Friday, July 8, 2022

Aquaducts: fund and build Ancient Rome

The Print and Play game Aquaducts has been on my radar for a long time. It’s a tile-laying game for one player about creating a map for an ancient Roman city. It’s right up my alley :D

The whole game consists of 24 cards and one six-sided dice so it’s an easy build. Each card shows a square city space with aqueducts on each side with the other third of the card showing two different amenities. Stuff like bathhouses and waterwheels. There’s four different kinds of amenities, by the way.

Each turn, you draw a card.
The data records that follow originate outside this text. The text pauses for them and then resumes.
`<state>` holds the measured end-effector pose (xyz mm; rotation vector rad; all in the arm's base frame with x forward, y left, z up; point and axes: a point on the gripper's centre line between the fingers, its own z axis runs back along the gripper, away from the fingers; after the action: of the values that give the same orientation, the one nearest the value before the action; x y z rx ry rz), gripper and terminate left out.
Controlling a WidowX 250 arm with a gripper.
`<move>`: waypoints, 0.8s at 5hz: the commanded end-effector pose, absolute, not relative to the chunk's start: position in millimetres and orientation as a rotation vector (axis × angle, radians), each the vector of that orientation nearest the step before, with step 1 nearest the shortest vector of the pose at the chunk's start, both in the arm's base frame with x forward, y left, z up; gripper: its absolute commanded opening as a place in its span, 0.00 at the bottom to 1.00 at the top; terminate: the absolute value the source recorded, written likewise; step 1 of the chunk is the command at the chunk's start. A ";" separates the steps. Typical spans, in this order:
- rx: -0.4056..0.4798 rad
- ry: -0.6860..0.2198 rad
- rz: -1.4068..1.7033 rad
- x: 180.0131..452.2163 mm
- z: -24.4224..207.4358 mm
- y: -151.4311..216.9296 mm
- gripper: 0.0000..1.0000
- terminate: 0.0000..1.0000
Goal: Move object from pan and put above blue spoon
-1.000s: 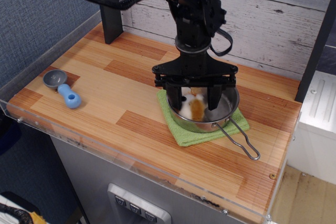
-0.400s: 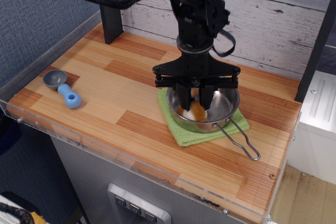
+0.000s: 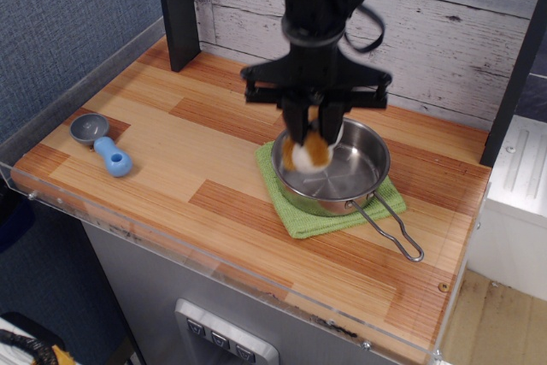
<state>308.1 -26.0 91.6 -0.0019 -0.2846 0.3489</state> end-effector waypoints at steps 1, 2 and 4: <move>0.029 -0.449 0.419 304.5 172.2 -4.6 0.00 0.00; 0.075 -0.478 0.508 292.1 186.3 33.1 0.00 0.00; 0.113 -0.463 0.646 288.0 174.3 96.7 0.00 0.00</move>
<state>293.5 97.9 161.1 0.1091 -0.4202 0.6508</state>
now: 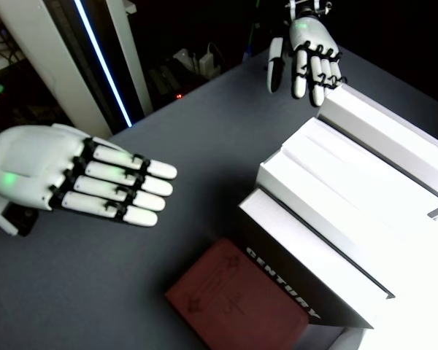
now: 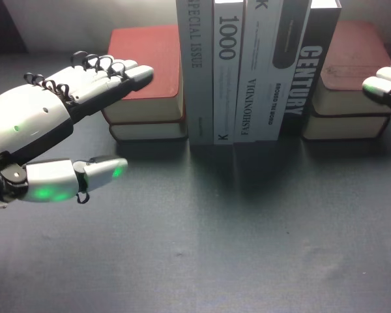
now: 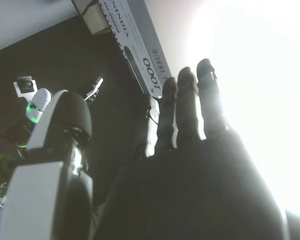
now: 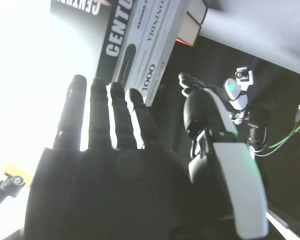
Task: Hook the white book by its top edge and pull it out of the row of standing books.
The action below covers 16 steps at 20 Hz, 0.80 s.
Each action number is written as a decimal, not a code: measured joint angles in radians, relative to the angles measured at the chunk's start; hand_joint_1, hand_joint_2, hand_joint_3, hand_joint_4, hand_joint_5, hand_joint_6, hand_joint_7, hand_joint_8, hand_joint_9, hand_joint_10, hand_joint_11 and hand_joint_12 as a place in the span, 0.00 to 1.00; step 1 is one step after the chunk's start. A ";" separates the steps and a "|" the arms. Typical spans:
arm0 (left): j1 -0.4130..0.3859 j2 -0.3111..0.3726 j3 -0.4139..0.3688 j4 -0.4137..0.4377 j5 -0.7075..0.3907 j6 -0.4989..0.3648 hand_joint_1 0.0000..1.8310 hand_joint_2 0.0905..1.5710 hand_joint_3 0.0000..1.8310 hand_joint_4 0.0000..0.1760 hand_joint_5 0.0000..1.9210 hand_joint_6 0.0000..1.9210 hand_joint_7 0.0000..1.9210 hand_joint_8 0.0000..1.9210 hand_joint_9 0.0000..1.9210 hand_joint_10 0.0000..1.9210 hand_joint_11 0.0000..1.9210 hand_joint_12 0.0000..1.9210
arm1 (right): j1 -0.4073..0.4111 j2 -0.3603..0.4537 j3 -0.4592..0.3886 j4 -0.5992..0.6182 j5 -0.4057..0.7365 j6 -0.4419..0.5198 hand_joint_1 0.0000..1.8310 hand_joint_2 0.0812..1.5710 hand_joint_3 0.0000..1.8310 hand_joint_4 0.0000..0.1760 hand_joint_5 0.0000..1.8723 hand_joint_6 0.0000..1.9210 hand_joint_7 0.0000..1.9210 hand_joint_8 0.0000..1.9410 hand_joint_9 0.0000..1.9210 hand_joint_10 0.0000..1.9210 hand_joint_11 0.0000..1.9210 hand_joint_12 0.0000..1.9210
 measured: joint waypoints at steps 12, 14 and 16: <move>0.000 -0.001 0.001 -0.009 -0.003 -0.013 0.12 0.87 0.00 0.36 0.00 0.00 0.00 0.00 0.00 0.00 0.00 0.00 | 0.080 0.001 0.020 0.011 0.072 0.013 0.30 0.91 0.00 0.00 0.09 0.00 0.00 0.00 0.00 0.00 0.00 0.14; 0.000 -0.001 0.001 -0.014 0.000 -0.013 0.10 0.88 0.00 0.33 0.01 0.00 0.00 0.00 0.00 0.00 0.00 0.00 | 0.132 -0.002 0.040 0.013 0.074 0.012 0.21 0.93 0.00 0.00 0.04 0.00 0.00 0.00 0.00 0.00 0.00 0.03; 0.000 -0.001 0.004 -0.011 0.000 -0.014 0.10 0.88 0.00 0.24 0.02 0.00 0.00 0.00 0.00 0.00 0.00 0.00 | 0.183 -0.024 0.062 0.017 0.062 0.009 0.24 0.92 0.00 0.00 0.05 0.01 0.00 0.00 0.00 0.00 0.00 0.00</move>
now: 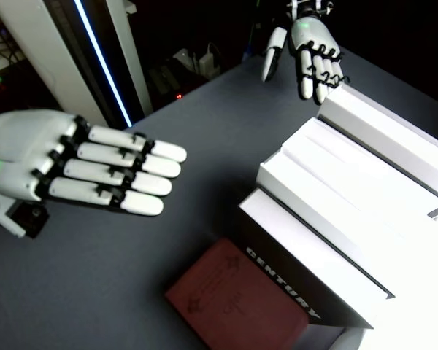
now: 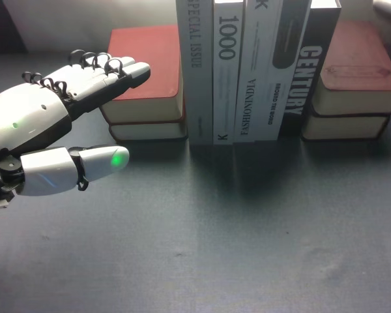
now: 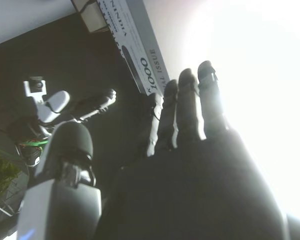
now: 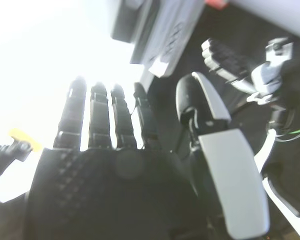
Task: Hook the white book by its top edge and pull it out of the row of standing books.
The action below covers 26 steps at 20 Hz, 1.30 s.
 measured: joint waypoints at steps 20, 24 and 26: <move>0.016 -0.018 0.016 -0.017 0.019 -0.006 0.10 0.88 0.00 0.15 0.06 0.00 0.00 0.00 0.00 0.00 0.00 0.00 | 0.347 -0.215 0.182 -0.013 -0.332 -0.102 0.20 0.91 0.00 0.00 0.23 0.08 0.03 0.01 0.00 0.00 0.00 0.00; 0.016 -0.018 0.016 -0.017 0.019 -0.006 0.13 0.87 0.00 0.35 0.06 0.00 0.00 0.00 0.00 0.00 0.00 0.00 | 0.354 -0.214 0.180 -0.014 -0.306 -0.102 0.26 0.90 0.00 0.00 0.33 0.12 0.08 0.01 0.00 0.00 0.00 0.00; 0.018 -0.018 0.016 -0.019 0.016 -0.006 0.12 0.87 0.00 0.39 0.05 0.00 0.00 0.00 0.00 0.00 0.00 0.00 | 0.354 -0.207 0.158 -0.014 -0.299 -0.103 0.22 0.91 0.00 0.00 0.32 0.12 0.06 0.01 0.00 0.00 0.00 0.00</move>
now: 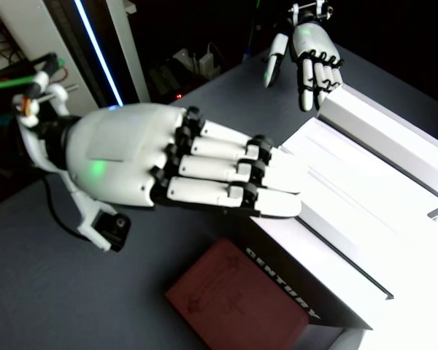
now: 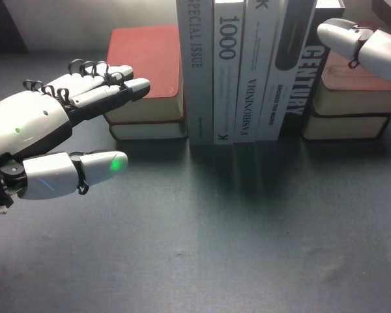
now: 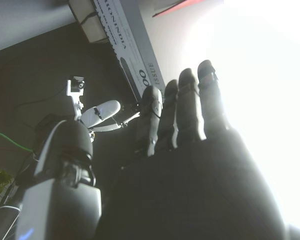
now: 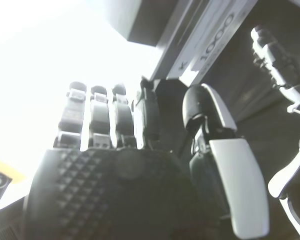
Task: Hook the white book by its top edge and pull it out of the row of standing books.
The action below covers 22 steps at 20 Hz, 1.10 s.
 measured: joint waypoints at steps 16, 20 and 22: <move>0.053 0.016 -0.020 -0.076 -0.068 0.007 0.04 0.85 0.00 0.40 0.06 0.00 0.00 0.00 0.00 0.00 0.00 0.00 | -0.433 0.159 -0.203 -0.240 0.230 0.281 0.10 0.94 0.00 0.00 0.22 0.13 0.02 0.00 0.00 0.00 0.00 0.00; 0.060 0.021 -0.021 -0.085 -0.074 0.011 0.06 0.85 0.00 0.34 0.08 0.01 0.00 0.00 0.00 0.00 0.00 0.00 | -0.535 0.166 -0.210 -0.255 0.228 0.359 0.23 0.91 0.00 0.00 0.25 0.14 0.13 0.01 0.06 0.09 0.00 0.45; 0.060 0.021 -0.021 -0.089 -0.073 0.012 0.06 0.85 0.00 0.44 0.07 0.00 0.00 0.00 0.00 0.00 0.00 0.00 | -0.557 0.154 -0.208 -0.254 0.232 0.386 0.26 0.90 0.00 0.00 0.25 0.13 0.19 0.02 0.15 0.16 0.00 0.78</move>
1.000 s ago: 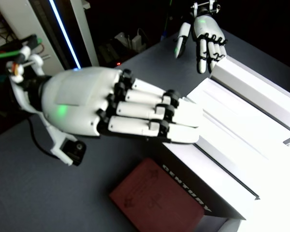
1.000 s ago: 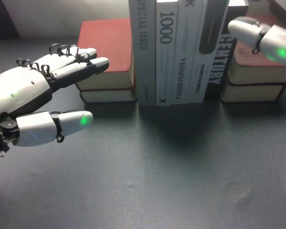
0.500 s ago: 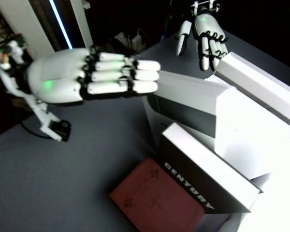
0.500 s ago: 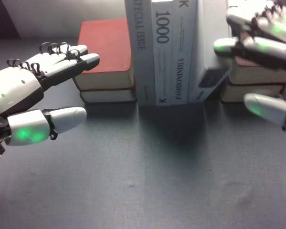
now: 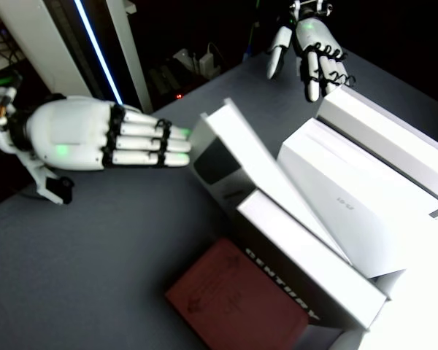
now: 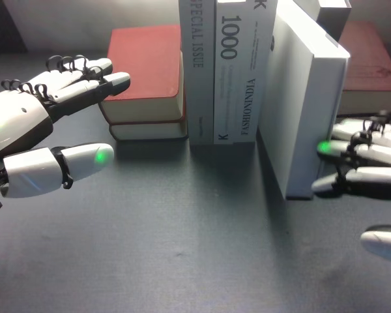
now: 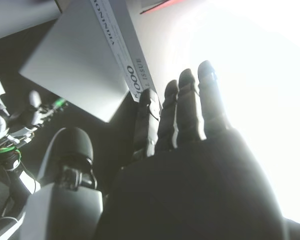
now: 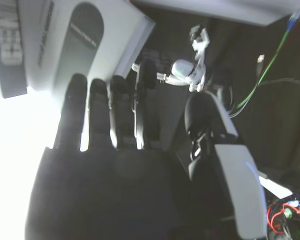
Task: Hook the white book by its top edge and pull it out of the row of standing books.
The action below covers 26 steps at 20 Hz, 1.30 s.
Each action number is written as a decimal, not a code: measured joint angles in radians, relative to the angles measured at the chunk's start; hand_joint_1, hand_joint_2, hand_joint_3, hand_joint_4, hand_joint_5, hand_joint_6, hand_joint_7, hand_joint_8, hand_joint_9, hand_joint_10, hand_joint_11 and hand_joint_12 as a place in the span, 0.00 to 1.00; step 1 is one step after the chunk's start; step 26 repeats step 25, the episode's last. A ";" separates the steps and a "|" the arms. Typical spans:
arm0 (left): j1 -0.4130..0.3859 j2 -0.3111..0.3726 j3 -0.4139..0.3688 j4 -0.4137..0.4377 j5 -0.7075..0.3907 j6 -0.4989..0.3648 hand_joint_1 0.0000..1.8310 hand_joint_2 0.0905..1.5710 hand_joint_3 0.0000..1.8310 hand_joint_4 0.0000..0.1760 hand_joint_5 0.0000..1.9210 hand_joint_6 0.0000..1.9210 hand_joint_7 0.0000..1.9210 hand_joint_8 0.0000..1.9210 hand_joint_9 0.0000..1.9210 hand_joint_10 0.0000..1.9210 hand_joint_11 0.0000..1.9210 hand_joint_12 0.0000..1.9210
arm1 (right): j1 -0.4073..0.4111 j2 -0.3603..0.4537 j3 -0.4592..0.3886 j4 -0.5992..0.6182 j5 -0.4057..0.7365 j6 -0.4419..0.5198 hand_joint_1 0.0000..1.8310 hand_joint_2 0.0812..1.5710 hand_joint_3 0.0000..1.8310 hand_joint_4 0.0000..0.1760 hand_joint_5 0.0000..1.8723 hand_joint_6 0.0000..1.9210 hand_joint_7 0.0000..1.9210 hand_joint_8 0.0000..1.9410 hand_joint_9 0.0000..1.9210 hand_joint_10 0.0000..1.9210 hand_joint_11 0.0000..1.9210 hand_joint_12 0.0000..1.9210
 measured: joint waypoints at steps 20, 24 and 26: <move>0.029 0.006 -0.019 -0.056 -0.079 0.010 0.12 0.80 0.00 0.41 0.00 0.00 0.00 0.00 0.00 0.00 0.00 0.00 | -0.209 0.081 -0.042 0.419 0.386 -0.144 0.16 0.93 0.01 0.00 0.00 0.00 0.00 0.00 0.00 0.00 0.00 0.00; 0.064 0.020 -0.037 -0.107 -0.136 0.024 0.16 0.80 0.00 0.81 0.00 0.00 0.00 0.00 0.00 0.00 0.00 0.00 | -0.240 0.104 -0.053 0.467 0.473 -0.147 0.17 0.89 0.00 0.03 0.00 0.00 0.00 0.00 0.00 0.00 0.00 0.00; 0.072 0.024 -0.042 -0.119 -0.164 0.027 0.21 0.80 0.00 0.91 0.00 0.00 0.00 0.00 0.00 0.00 0.00 0.00 | -0.244 0.109 -0.055 0.473 0.499 -0.147 0.16 0.89 0.00 0.00 0.00 0.00 0.00 0.00 0.00 0.00 0.00 0.00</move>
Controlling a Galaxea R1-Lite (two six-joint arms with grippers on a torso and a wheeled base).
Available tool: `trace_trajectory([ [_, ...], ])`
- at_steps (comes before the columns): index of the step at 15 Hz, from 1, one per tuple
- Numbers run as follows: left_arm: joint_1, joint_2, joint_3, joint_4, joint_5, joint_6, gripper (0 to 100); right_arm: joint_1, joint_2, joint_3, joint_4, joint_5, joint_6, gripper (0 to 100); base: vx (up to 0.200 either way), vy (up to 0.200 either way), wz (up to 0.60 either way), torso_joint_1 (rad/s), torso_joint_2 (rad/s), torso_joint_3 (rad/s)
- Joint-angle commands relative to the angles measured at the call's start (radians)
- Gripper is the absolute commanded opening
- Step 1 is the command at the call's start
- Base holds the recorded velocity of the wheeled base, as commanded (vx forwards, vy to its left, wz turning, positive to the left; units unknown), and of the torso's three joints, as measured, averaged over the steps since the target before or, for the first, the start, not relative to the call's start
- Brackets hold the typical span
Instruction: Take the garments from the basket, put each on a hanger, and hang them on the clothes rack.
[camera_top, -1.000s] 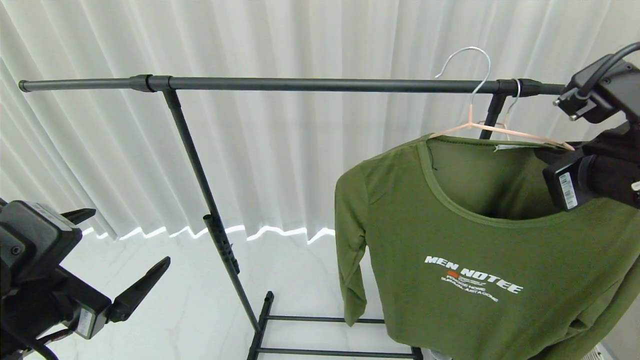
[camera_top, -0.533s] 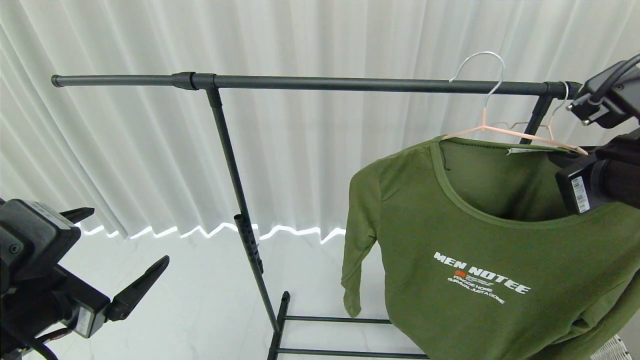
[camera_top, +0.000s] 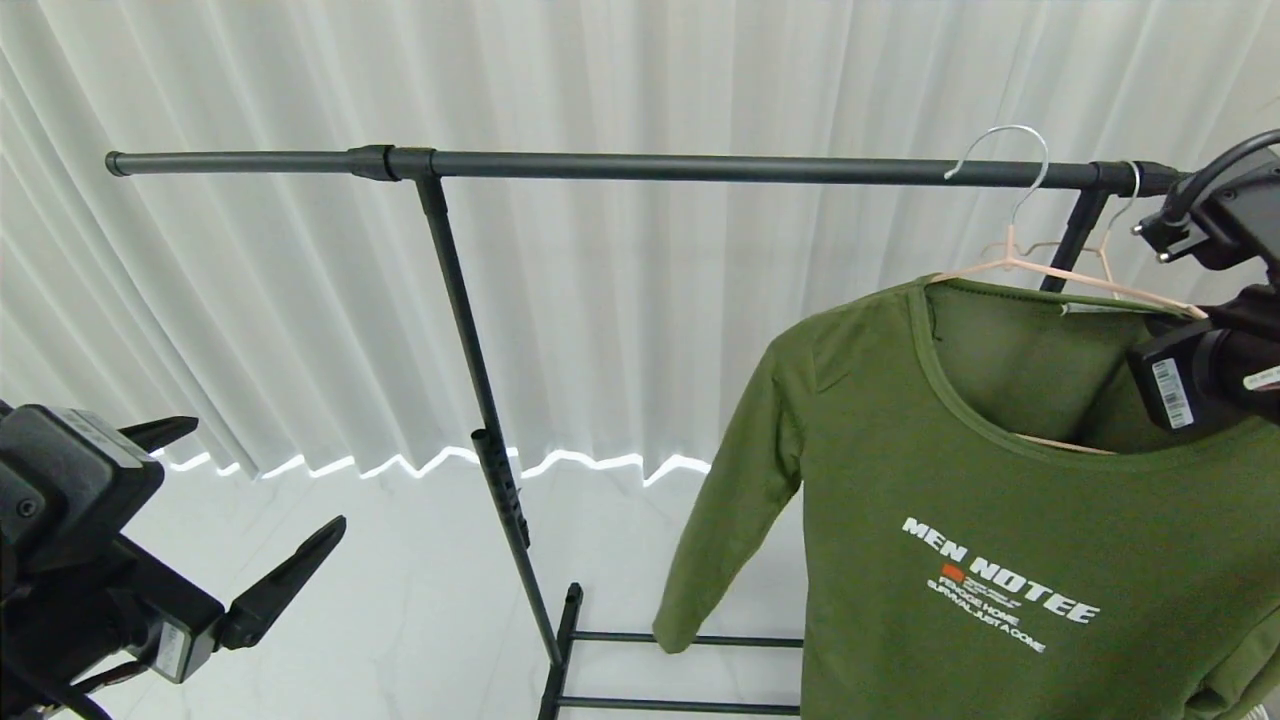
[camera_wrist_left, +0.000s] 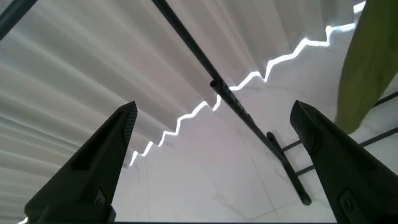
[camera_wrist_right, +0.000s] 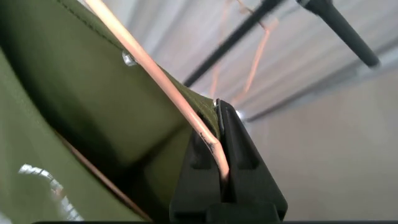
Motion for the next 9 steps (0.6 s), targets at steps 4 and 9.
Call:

You can discard it face down to upgrade the die that serves as your pawn. You can set it to one side to fund amenities. Or you can add them to your map.

Of course, there are restrictions, just like Carcassonne. They have to line up in the grid. The aqueducts have to line up. And they have to be adjacent to the tile where your dice pawn is. And the pawn can only move after a tile is placed and they have to be high enough level to move via aqueduct.

The game ends when the deck runs out. You win if you have a sixth level pawn AND filled in the grid AND funded every amenity. Fall short of even one goal, you lose!

Oh and the game has different difficulties, ranging from a 3x3 grid to a 4x4 grid. Which might not sound like much of a difference but there’s only 24 cards and you have to use five cards to level up your pawn no matter what level you are playing at. So you only have three cards to fund amenities at the most difficult level.

As soon as I finished making my copy, I grabbed a d6 and tried. And then played it four more times in a row until I had won on easy :D Of course, my first two games ended quickly when I realized that I had boxed myself in and couldn’t move my pawn :P

The two design choices in Aquaducts that make it stand out in the pretty big world of PnP tile laying micro games (seriously, there’s a lot of them) are the pawn and funding amenities. Having to manage the level and movement of the pawn adds a whole new layer to the game and managing funding can make or break a play.

Of course, even with those two bits, it’s a very simple game. And, particularly at more difficult levels, luck is going to be a big factor.

Aquaducts came out in 2015. Since then, a lot of Print and Play games have come out, fueled both  by contests and it’s become more of a publishing standard. And I honestly think Aquaducts still holds up. There are better micro tile laying games like Orchard but I would put it up there with Micropul or Micro Rome.

I like Aquaducts. It isn’t a Teraforming Mars by any stretch of the imagination but it does well in its niche. It’s definitely a game I can play over and over.